– Ты так рано? – удивился он, когда как следует отзевался.
– Первой электричкой приехала. Липа здесь ещё?
Больше всего я боялась, что Игнат скажет, что никакой Липы здесь не было и никогда не будет, но он только пожал плечами:
– Вчера ещё уехала.
Меня так и подмывало спросить, как прошло свидание и когда будет следующее, но я сдержалась. В конце концов, всяк сверчок знай свой шесток! Это их отношения, их личное дело, а моё дело – дом вести.
Я заступила на вахту, а Игнат уехал на работу.
Где-то в районе полудня зазвонил телефон. Я подумала, что опять предстоит готовить ужин на всю компанию, и со вздохом сказала в трубку: «Алло». Трубка тоненько всхлипнула, а потом Маниным голосом попросила:
– Анечка, можешь сейчас прийти к нам?
– С Сашуркой что-то случилось? – забеспокоилась я.
– Да, случилось, – ещё раз всхлипнула Маня и отключилась.
Господи, что там ещё? Что может случиться с грудным ребёнком? И почему в таком случае зовут меня? Логичнее было бы вызвать «скорую помощь»…
Я заперла дом, поставила на сигнализацию и полетела быстрее ветра к Марии. Собственно, всего полёта – через улицу перелететь…
Маня ждала меня на крыльце. Молча взяла за руку и повела в дом.
– Что с девочкой? – выкрикнула я.
– Спит она сейчас. Тихо, – приложила няня палец к губам.
Повела меня на кухню, усадила за стол, сама достала банку с молотым кофе, не спеша насыпала его в джезву, залила кипятком из электрочайника, поставила на огонь…
Я как завороженная следила за её плавными движениями, ничего не понимая. Потом очнулась:
– Что, всё обошлось?
– Нет, всё очень плохо.
– Так «скорую» же надо вызывать, что ты сидишь?
Маша уставилась на меня, как на ненормальную:
– При чём здесь «скорая»?
Кофе вскипел и даже чуток выплеснулся из кофеварки. Маша выключила газ, всё так же не спеша разлила напиток по чашечкам, подвинула мне изящную сахарницу, с горкой наполненную коричневым сахаром, и только после этого грустно сказала:
– Осиротела Сашурка.
И горько заплакала.
Я потрясённо смотрела то на плачущую Машу, то в окно. Ну, что тут скажешь…
Минуты через полторы, дав ей выплакаться, я осторожно спросила:
– А кто из родителей умер?
Она глянула на меня квадратными глазами, замахала руками, как ветряная мельница, и залилась пуще прежнего.
– Что, сразу оба? – округлила я глаза.
Надо же, несчастье какое… Ребёнок ещё, можно сказать, только-только вылупился, жить ещё не начал, а уже – сирота… Вот как в жизни всё непредсказуемо!
Схватив со стола бумажную салфетку, Маша промокнула глаза, а в следующую салфетку высморкалась.
Потом, швырнув смятые комочки в мусорное ведро, хмуро посмотрела на меня и хрипло сказала:
– Что ты буровишь? И повернулся же язык… Смотри, ещё накаркаешь!
Я хлопала глазами:
– Я буровлю? Ты же сама только что сказала…

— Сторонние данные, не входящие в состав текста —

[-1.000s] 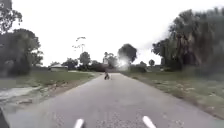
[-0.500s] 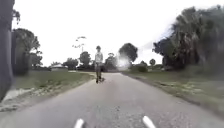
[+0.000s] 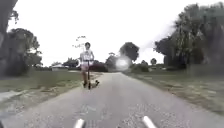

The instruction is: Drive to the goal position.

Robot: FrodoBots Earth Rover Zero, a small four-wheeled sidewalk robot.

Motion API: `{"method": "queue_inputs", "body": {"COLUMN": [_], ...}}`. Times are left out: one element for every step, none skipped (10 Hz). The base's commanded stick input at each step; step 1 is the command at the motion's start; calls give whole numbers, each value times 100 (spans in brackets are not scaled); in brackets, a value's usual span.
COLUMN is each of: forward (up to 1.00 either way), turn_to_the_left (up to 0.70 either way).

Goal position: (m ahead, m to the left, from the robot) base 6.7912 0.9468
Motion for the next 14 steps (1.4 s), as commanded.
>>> {"method": "queue_inputs", "body": {"forward": [70, 70, 70, 70, 70, 70, 70, 70, 70, 70, 70, 70, 70, 70], "turn_to_the_left": [-8, -4, 0, 0, 0, 0, 0, 0, 0, 0, 0, 0, 0, 0]}}
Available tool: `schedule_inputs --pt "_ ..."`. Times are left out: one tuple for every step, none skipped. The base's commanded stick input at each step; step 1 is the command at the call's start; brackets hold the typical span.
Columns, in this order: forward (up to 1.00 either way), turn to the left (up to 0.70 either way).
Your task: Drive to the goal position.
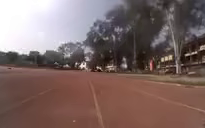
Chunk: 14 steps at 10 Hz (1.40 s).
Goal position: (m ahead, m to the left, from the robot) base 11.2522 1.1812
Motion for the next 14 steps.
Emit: schedule_inputs --pt "0.70 0.00" --pt "0.70 0.00" --pt "0.70 0.00" --pt "0.70 0.00" --pt "0.70 0.00" --pt "0.70 0.00" --pt "0.70 0.00" --pt "0.70 0.00" --pt "0.70 0.00" --pt "0.70 0.00" --pt "0.70 0.00" --pt "0.70 0.00" --pt "0.70 0.00" --pt "0.70 0.00"
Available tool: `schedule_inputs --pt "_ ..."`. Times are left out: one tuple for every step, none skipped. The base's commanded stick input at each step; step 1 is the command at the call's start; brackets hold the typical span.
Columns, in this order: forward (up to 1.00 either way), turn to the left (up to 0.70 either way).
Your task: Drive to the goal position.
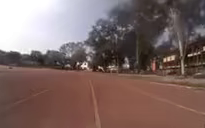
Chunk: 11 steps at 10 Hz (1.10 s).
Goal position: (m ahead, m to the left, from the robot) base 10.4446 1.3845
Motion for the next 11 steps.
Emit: schedule_inputs --pt "0.70 0.00" --pt "0.70 0.00" --pt "0.70 0.00" --pt "0.70 0.00" --pt "0.70 0.00" --pt "0.70 0.00" --pt "0.70 0.00" --pt "0.70 0.00" --pt "0.70 0.00" --pt "0.70 0.00" --pt "0.70 0.00"
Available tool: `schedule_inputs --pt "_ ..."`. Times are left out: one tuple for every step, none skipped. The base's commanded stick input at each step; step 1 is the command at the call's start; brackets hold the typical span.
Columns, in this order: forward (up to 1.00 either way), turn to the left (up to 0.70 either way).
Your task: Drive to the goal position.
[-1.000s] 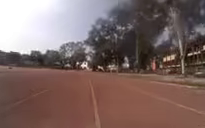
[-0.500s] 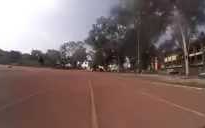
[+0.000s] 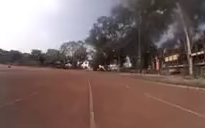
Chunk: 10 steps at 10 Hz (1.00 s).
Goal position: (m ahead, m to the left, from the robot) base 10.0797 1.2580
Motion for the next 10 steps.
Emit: schedule_inputs --pt "0.70 0.00" --pt "0.70 0.00" --pt "0.70 0.00" --pt "0.70 0.00" --pt "0.70 0.00" --pt "0.70 0.00" --pt "0.70 0.00" --pt "0.70 0.00" --pt "0.70 0.00" --pt "0.70 0.00"
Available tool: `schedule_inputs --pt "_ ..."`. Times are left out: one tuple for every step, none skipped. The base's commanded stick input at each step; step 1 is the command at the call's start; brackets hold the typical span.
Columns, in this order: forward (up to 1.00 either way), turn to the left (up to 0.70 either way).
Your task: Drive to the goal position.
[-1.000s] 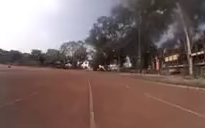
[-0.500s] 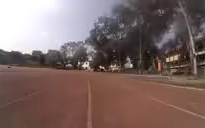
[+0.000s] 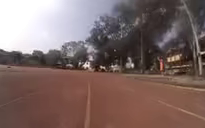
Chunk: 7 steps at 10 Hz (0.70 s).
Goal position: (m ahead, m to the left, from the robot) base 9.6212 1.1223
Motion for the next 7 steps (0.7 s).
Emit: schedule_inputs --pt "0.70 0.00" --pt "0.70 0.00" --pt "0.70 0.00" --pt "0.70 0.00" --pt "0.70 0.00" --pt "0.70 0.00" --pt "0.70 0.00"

– Что я сказала? Я разве сказала, что кто-то умер?
– Ты сказала, что Сашка сиротой осталась!
– А, ну это так, образно… Мама наша, фотомодель грёбаная, сегодня утром в Париж укатила!
– Ну, дай бог ей счастливо долететь, – пожала я плечами. – Ты-то что так убиваешься?

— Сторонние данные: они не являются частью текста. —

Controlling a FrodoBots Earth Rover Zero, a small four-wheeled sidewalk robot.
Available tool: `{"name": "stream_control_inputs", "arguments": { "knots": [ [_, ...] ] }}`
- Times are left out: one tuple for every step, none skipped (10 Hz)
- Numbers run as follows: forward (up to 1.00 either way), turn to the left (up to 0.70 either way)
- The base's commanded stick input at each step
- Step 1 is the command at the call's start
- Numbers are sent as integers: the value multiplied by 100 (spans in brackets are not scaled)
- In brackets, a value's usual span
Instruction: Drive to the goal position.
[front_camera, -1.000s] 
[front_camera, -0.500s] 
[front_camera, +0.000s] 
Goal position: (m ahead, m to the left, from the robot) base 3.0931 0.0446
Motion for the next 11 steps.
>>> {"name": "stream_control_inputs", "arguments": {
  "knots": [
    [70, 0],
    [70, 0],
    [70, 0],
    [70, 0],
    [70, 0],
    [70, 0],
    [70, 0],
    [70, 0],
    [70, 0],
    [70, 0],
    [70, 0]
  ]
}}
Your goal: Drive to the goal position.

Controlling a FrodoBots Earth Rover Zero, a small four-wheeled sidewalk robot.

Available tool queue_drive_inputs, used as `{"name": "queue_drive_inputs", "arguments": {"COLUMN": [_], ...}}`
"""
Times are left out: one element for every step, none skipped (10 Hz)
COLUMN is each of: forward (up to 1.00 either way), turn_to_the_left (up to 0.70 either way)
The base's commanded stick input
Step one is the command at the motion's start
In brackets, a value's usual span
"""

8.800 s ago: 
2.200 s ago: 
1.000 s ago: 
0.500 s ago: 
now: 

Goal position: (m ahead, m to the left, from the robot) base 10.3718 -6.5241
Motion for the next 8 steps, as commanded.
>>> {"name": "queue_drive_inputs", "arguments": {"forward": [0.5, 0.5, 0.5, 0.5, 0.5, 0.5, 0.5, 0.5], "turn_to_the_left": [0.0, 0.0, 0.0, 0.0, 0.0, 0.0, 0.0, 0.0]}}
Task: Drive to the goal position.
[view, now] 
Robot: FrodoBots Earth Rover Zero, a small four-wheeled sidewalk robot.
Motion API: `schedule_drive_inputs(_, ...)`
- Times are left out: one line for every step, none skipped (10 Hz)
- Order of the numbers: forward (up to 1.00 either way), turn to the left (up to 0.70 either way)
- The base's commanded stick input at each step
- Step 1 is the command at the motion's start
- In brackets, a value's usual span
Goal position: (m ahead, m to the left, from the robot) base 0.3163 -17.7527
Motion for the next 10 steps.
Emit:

– Так она же укатила на неопределённый срок! Я спросила, вернётся ли она к Новому году, а она мне так, между делом: там видно будет. А сама в глаза не смотрит. Ясно, что не вернётся. Бросила она Сашеньку, совсем бросила! – снова заголосила Маня.
Я перевела дыхание:
– И это всё? Из-за этого ты так голосишь, как заправская наёмная плакальщица?
– Мне ребёнка жалко! – заливалась Машка. – При живой матери сиротой быть…
– Ну, отец-то остался? – Она кивнула. – Вот видишь, всё не так уж плохо. Отец-олигарх никуда от девочки не делся, а к его денежкам и мама-кукушка наведываться будет время от времени. Будет абсолютная иллюзия, что ребёнок живёт в полной семье, как и полагается. Или ты боишься, что в одиночку не справишься со своими обязанностями?